„Gdzie mnie oczy poniosą, ale kieruję się na Czeczenię i Dagestan, na pewno zahaczę o Sewastopol i Biesłan” - napisała Katarzyna Marciniuk do znajomej niedługo przed wyjazdem, odpowiadając na jej pytanie, jaki tym razem ma cel podróży. Wyprawę rozpoczęła w pojedynkę, ale były mąż zaginionej Katarzyny nie wyklucza, że już będąc w drodze, mogła do kogoś dołączyć. To nie była jej pierwsza wyprawa na tamte tereny i miała wielu znajomych wśród ludzi, którzy podzielali jej podróżniczą pasję. Możliwe nawet, że cały wyjazd był zaplanowany w większej grupie, tylko zaginiona nie nikogo o tym nie poinformowała.
Polka Katarzyna Marciniuk zaginęła w Rosji. Trwają poszukiwania
- Łapiemy się wszystkiego, żeby znaleźć Kasię - mówi kuzynka zaginionej Anna, która inicjuje i razem z byłym mężem pani Katarzyny prowadzi jej poszukiwania. Włącza się w nie także wielu internautów, członków grup dyskusyjnych i forów podróżniczych.

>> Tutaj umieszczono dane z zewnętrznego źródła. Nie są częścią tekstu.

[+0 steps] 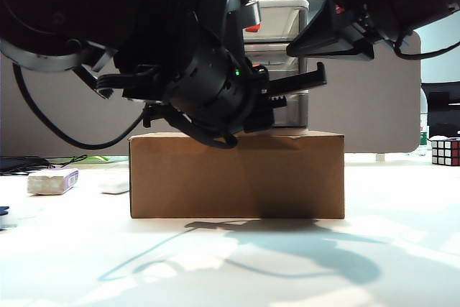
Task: Open the third layer of the drawer on the table, pick up the transparent tape on the table and put it in, and finally close the drawer.
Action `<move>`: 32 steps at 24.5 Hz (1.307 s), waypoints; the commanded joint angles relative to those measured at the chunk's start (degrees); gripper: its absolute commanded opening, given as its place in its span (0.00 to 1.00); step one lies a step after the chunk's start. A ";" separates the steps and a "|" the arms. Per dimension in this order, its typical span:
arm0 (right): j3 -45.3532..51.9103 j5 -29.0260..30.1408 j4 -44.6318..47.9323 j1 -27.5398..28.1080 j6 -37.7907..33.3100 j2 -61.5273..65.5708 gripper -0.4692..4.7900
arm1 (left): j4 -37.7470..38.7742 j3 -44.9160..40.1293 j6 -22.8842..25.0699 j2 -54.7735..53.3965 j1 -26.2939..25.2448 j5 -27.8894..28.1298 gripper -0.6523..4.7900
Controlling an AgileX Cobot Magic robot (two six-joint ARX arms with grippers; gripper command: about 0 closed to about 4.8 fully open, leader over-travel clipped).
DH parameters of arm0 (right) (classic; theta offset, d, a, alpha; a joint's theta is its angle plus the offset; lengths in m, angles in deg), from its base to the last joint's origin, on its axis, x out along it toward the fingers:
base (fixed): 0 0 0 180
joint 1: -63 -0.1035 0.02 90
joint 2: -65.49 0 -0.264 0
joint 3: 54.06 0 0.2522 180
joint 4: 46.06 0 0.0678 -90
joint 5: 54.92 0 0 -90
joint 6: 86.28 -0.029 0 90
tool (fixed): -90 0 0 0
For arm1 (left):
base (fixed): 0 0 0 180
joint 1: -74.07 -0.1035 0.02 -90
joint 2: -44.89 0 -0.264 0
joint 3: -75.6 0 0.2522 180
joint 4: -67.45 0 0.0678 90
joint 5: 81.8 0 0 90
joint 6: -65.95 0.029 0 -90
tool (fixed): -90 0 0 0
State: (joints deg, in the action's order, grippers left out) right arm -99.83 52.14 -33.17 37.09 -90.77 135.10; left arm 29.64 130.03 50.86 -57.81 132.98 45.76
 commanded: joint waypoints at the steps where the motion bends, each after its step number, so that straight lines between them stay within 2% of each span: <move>1: -0.37 5.18 1.95 1.46 0.17 0.39 0.08 | 0.07 0.26 0.07 0.15 0.66 -0.42 0.11; 6: -0.90 8.48 2.78 2.01 0.17 2.51 0.08 | 0.15 0.24 0.33 0.20 1.66 0.00 0.11; 11: -2.58 8.61 3.17 2.01 0.11 5.88 0.08 | 0.72 0.15 1.73 0.31 4.55 3.69 0.11; 13: -3.30 8.59 3.39 2.01 0.02 7.02 0.08 | 0.94 0.13 1.55 0.31 6.23 4.48 0.11; 16: -3.34 8.57 3.61 2.01 0.00 7.48 0.08 | 1.03 -0.55 1.55 0.74 9.44 8.66 0.11; 22: -3.34 8.55 3.65 2.01 0.00 7.48 0.08 | 1.38 -3.19 1.09 2.71 14.40 12.00 0.11; 27: -3.34 8.57 3.61 2.01 -0.02 7.48 0.08 | 1.79 -7.54 -3.19 5.64 17.27 13.79 0.11; 29: -3.34 8.59 3.63 2.01 -0.04 7.48 0.08 | 1.84 -8.33 -3.17 6.21 17.75 13.90 0.11; 30: -3.34 8.59 3.58 2.01 -0.04 7.48 0.08 | 1.84 -8.76 -3.15 6.36 18.23 12.22 0.11; 31: -3.34 8.63 3.63 2.01 -0.04 7.43 0.08 | 2.25 -8.90 -3.15 6.40 18.51 11.06 0.15; 32: -3.34 8.72 3.65 2.01 -0.04 7.41 0.08 | 2.27 -9.07 -3.15 6.73 18.51 10.69 0.25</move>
State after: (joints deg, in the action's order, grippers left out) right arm -102.72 60.79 -30.61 39.10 -90.79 142.66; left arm 31.57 121.31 47.89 -51.58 151.23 57.81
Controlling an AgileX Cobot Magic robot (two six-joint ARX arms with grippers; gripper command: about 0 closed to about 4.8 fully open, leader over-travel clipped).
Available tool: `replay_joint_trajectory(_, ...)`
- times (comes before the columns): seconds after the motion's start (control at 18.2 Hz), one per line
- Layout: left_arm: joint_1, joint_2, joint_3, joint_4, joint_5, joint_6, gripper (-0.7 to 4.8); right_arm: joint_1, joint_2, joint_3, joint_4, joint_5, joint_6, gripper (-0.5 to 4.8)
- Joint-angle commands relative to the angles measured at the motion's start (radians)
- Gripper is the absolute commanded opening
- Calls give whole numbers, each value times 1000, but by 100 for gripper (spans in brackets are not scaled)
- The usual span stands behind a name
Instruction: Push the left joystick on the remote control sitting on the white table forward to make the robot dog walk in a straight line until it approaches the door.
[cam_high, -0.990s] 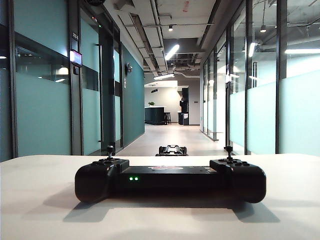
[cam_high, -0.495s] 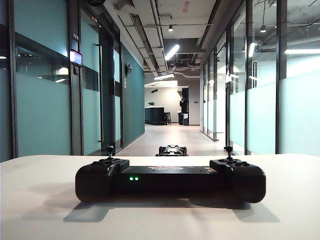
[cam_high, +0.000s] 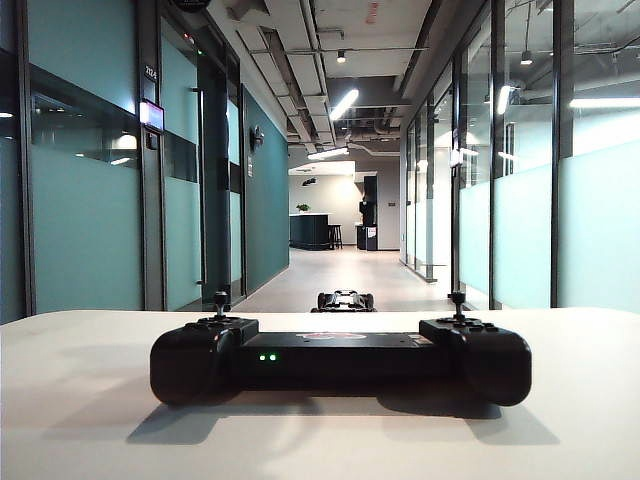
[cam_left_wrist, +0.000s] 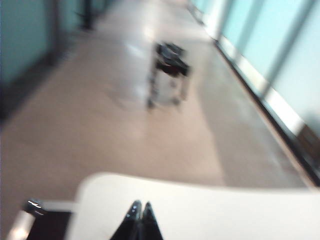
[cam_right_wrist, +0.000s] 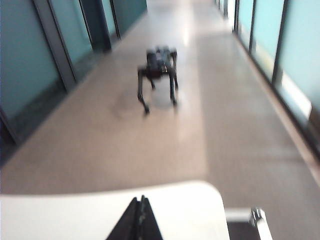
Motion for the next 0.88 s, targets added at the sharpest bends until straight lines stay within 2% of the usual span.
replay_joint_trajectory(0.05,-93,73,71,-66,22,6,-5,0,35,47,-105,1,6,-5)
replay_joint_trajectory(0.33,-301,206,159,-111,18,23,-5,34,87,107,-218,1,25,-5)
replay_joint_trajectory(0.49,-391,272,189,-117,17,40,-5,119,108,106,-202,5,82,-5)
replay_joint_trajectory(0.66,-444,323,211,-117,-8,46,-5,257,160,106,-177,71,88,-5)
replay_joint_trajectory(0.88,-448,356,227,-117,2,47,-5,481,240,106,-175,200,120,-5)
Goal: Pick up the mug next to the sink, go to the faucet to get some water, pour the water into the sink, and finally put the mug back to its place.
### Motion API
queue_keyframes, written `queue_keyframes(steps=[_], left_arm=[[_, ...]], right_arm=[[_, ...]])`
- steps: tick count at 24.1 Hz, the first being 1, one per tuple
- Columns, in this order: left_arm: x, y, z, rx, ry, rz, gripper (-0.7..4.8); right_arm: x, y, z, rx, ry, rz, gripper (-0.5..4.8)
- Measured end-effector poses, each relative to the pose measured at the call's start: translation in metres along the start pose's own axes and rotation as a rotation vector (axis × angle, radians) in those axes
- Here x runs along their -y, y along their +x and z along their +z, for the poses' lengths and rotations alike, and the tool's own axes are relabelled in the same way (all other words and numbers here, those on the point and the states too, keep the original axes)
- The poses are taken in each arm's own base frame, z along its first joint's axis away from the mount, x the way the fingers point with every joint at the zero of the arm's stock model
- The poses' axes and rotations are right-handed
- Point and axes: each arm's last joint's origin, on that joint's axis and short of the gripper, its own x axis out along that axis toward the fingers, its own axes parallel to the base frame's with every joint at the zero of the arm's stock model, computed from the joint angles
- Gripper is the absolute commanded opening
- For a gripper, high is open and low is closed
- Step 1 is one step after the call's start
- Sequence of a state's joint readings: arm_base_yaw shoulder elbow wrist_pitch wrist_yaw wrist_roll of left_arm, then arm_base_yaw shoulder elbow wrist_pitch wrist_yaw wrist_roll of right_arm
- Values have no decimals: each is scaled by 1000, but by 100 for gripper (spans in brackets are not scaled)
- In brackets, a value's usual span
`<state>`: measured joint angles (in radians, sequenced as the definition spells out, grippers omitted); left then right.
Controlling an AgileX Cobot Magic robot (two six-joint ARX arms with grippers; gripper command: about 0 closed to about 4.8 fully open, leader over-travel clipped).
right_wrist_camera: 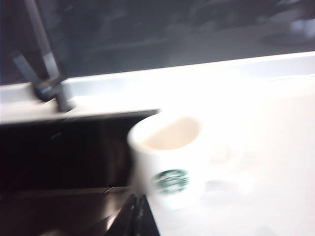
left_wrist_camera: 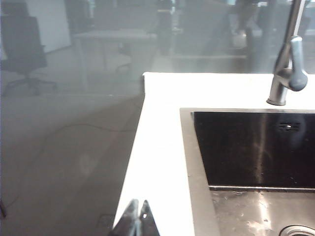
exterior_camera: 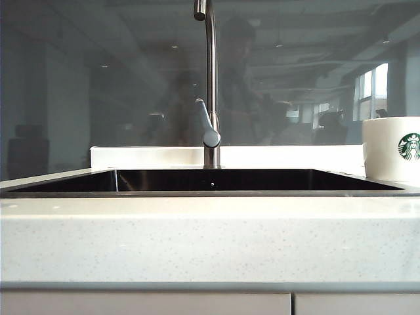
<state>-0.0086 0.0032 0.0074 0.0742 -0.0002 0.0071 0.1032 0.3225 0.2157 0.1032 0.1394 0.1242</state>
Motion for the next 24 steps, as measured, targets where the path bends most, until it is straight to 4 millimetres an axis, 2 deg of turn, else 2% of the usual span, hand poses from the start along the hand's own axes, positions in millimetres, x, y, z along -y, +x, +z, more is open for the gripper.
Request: queue_keyframes(steps=[3,8,11,15,24], left_arm=[[0,0,0,1,0,-1,-4],[0,0,0,0,0,0,-4],[0,0,0,-3,0,-1,-4],[0,0,0,-3,0,0,-4],[0,0,0,-3,0,-1,-4]], right_arm=[[9,-10,3,77,6,-102,-2],[22,-26,-17,184,-3,-217,-1],[23,-25,-22,182,-9,-190,-1],[25,-19,-44,118,-19,-140,-1],[25,-19,-44,103,-103,-57,-1]])
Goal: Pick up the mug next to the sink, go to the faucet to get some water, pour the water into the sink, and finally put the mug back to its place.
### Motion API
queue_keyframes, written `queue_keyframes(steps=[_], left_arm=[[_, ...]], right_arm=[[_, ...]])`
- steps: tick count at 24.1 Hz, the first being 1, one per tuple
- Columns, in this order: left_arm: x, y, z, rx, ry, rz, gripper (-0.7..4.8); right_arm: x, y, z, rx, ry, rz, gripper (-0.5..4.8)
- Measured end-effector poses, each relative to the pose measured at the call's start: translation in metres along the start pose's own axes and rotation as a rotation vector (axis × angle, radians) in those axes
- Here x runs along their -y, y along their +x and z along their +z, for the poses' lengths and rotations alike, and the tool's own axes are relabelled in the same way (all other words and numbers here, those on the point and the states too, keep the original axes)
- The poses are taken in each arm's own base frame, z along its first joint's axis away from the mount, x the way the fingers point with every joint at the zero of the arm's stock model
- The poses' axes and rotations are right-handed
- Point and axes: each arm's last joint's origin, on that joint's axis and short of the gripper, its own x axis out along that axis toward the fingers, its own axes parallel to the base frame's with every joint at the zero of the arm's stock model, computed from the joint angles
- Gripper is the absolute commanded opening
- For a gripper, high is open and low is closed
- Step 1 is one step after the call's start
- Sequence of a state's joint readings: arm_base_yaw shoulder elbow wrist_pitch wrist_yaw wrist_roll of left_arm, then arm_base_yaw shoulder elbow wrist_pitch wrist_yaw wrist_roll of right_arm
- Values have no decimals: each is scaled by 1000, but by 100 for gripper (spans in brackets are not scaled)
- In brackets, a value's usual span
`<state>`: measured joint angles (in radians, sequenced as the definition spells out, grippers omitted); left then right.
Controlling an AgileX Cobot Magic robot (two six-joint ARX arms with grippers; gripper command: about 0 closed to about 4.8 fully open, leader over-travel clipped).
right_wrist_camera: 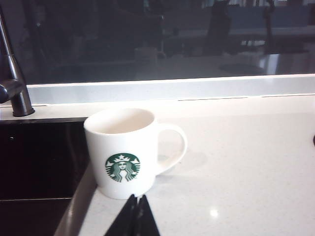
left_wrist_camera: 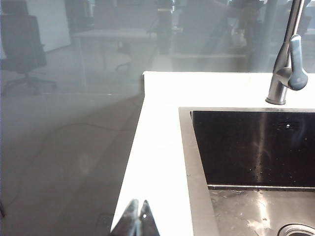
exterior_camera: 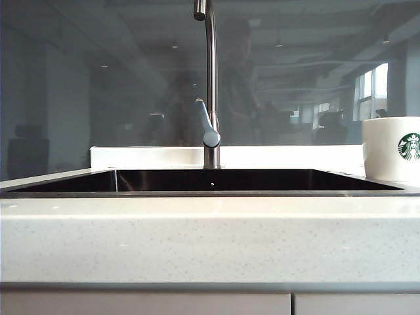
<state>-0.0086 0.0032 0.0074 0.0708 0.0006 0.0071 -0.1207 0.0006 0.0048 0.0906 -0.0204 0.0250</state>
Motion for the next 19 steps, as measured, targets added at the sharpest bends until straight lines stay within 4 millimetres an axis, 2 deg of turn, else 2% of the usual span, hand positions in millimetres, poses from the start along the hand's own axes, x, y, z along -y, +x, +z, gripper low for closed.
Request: queue_keyframes(steps=[19], left_arm=[[0,0,0,0,0,0,-4]], right_arm=[[0,0,-6,-57,-17,2,-1]])
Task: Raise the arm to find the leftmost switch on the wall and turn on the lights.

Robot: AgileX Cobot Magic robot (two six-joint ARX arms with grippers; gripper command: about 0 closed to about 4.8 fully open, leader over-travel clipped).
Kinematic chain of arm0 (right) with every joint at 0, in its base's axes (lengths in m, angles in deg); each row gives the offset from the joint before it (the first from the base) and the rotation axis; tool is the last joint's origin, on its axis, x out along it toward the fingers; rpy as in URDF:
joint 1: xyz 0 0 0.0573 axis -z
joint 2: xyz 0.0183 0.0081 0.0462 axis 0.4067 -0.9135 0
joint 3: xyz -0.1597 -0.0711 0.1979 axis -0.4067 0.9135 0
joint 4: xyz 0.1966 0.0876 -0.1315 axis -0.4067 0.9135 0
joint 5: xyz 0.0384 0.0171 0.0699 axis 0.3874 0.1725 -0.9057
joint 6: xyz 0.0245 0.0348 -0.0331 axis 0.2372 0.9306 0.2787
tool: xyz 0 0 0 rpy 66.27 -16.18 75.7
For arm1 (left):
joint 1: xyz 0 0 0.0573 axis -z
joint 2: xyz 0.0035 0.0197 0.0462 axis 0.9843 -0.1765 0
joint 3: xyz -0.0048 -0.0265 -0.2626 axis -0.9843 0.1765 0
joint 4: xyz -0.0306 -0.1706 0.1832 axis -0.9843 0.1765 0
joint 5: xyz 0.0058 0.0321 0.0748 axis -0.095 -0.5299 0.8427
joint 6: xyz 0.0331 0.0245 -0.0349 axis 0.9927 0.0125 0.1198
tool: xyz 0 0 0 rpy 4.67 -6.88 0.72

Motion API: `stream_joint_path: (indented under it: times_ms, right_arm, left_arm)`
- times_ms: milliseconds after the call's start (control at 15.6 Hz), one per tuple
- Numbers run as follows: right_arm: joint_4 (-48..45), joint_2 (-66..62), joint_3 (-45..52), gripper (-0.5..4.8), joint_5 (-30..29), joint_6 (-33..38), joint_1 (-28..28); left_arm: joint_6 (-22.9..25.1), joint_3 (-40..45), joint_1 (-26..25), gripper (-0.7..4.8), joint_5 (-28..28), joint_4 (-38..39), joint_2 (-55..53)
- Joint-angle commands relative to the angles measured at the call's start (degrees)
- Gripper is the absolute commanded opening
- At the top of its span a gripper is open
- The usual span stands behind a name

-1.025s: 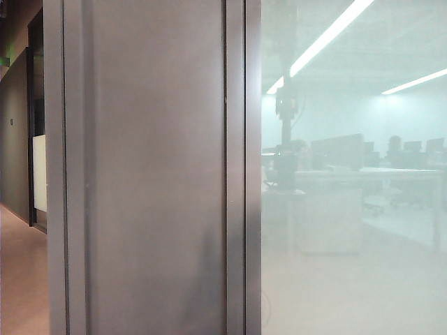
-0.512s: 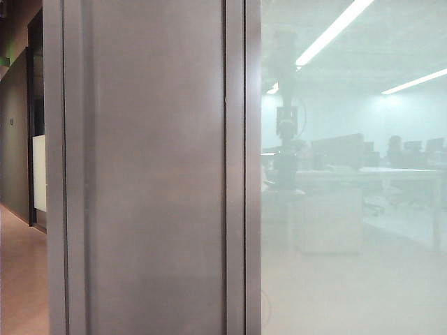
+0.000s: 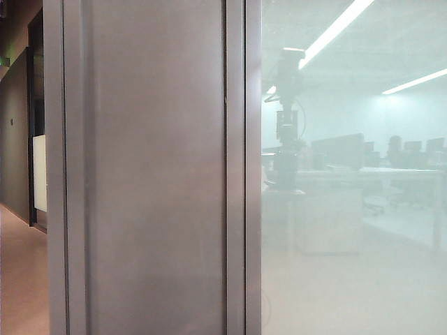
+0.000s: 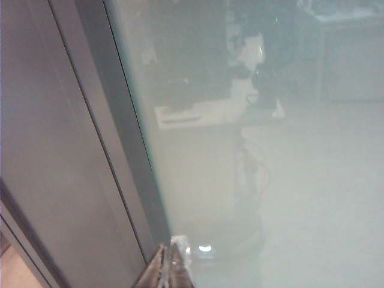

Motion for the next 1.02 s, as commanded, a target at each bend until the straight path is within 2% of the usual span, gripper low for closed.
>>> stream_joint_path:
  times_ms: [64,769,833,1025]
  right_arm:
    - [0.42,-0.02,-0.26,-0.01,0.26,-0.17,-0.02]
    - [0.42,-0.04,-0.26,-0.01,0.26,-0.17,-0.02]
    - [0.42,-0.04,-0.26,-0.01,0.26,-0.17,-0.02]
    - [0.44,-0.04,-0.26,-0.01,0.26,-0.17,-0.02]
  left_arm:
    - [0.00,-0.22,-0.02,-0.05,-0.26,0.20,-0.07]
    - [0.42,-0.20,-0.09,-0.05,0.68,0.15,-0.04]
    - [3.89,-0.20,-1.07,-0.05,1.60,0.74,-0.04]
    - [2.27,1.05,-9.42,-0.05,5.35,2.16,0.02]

To, co na pewno wiadomo w sprawie, to, że zaginiona Polka tak jak zawsze gdy wyjeżdżała, korzystała z autostopu i że ostatni raz jej telefon był aktywny 2 września. Wcześniej kontaktowała się SMS-owo z córką i za pomocą Whatsappa z byłym mężem – Maciejem Wszędyrównym. Rozmawialiśmy z nim o sprawie.
Marta Jarosz: Jak często pani Katarzyna podróżowała w taki sposób – samodzielnie i w odległe, nie zawsze bezpieczne rejony świata?
Maciej Wszędyrówny: Podróże są jej ogromną pasją. Ma w tym naprawdę duże doświadczenie. Szczególnie upodobała sobie tereny na wschód od Polski – teraz niebezpieczne. Ogólnie rzecz biorąc: wyjeżdżała zwykle właśnie na przełomie sierpnia i września. Nie znam szczegółów każdego wyjazdu, który odbyła, bo już 10 lat nie jesteśmy razem, ale zawsze, kiedy wyruszała byliśmy w kontakcie. Dzieci zostawały wtedy ze mną i mieliśmy taki niepisany układ, że będzie dawać mi znać, gdzie mniej więcej jest i że wszystko u niej w porządku. Nie było zasady co do regularności tych kontaktów - żadnych rygorystycznych ustaleń. Po prostu się odzywała – nie rzadziej niż co 3, maksymalnie 4 dni. Tym razem też tak było zaraz po wyjeździe. Ostatni raz napisała do mnie 24 sierpnia. Wiem, że znajomy dostał jeszcze od niej wiadomość 31 sierpnia. Była wtedy w Czeczenii. Później kontakt zupełnie się urwał.